I had never heard of Paris is Burning until Nate announced it was part of his Hit Me With Your Best Shot series. Since I've been embracing documentaries as of late, I was pretty excited to learn something new about a subject that I'm very unfamiliar with; the drag scene of the late 80's. I can't say that I was particularly taken with this film, but this isn't really about the film itself but about the imagery within the film, and so I have to note that I was pretty taken by the way in which many of the film's key scenes were staged and shot.

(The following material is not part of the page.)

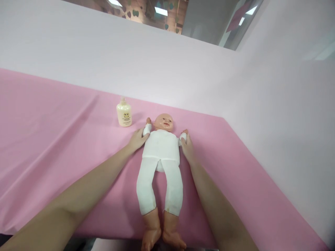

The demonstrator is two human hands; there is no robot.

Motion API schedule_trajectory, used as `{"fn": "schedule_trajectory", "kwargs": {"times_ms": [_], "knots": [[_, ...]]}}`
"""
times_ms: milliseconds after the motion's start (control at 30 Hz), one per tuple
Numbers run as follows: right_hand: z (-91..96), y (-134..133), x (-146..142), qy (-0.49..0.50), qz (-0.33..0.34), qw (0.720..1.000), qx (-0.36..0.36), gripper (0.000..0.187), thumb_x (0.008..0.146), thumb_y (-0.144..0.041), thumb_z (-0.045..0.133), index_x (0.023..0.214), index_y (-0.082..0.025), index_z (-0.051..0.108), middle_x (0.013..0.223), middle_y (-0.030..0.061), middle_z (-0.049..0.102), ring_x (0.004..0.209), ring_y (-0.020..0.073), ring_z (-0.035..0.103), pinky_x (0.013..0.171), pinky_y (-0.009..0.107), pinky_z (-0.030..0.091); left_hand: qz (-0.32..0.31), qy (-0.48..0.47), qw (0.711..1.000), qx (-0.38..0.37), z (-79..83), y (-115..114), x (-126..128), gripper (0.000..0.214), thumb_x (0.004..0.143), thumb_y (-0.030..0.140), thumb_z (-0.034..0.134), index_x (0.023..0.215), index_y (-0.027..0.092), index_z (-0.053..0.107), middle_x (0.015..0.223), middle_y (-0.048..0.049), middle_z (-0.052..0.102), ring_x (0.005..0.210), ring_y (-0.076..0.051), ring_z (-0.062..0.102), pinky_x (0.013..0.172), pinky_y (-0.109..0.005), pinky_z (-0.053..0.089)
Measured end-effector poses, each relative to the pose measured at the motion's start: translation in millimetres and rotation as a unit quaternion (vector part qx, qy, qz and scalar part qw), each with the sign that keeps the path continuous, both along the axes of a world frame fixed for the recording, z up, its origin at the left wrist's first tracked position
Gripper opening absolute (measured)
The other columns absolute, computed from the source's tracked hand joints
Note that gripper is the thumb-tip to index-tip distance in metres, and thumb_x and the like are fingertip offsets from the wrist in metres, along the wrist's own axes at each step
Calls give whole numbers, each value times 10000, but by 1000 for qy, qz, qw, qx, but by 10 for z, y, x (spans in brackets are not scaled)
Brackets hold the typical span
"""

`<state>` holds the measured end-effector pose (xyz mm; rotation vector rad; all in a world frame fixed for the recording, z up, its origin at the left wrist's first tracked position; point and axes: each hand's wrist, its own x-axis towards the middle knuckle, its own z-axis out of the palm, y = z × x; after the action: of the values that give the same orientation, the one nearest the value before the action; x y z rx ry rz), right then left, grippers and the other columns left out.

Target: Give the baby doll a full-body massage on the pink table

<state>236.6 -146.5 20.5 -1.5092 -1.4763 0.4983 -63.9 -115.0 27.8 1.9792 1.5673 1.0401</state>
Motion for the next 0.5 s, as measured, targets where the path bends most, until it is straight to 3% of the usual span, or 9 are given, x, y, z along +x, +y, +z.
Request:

While watching Paris is Burning, I kept being reminded that documentary filmmaking is such a direct way of using imagery to explore and explain; a way to understand a particular subject through the art of exposure. For me, Paris is Burning used personified this in the way in which it made you a direct part of the action. It consumed you, it swirled around you but most impactfully, it reached out and touched you. The broad gestures and commanding presence filled every ounce of screen and made this extremely closed in photography feel larger and broader than it was.
Every turn of the catwalk, every jeer from the crowd, ever hoot and holler felt so full and explosive.
I responded to this tactic in terms of filmmaking because it felt wholly invested in the purpose of the film itself.
So, there were a countless number of screenshots that showed this fullness of presence, but for me the one that stuck with me the most was actually one of the very first shots.
Before we even see the Ball, before we even see the inside of this club and the attention grabbing antics, our attention is grabbed by the presence of Pepper Labeija as she makes her way to center stage. There is something about the way that she completely takes up the whole frame, allowing just the tiniest amount of light to come through, that feels so telling of the remainder of the film. It's almost as if she's being drawn to the light, it's presence peering out over her shoulder.
This is a film about big personalities all seeking a way to express themselves and be heard, be accepted and be special. This is a film about stepping out into the spotlight.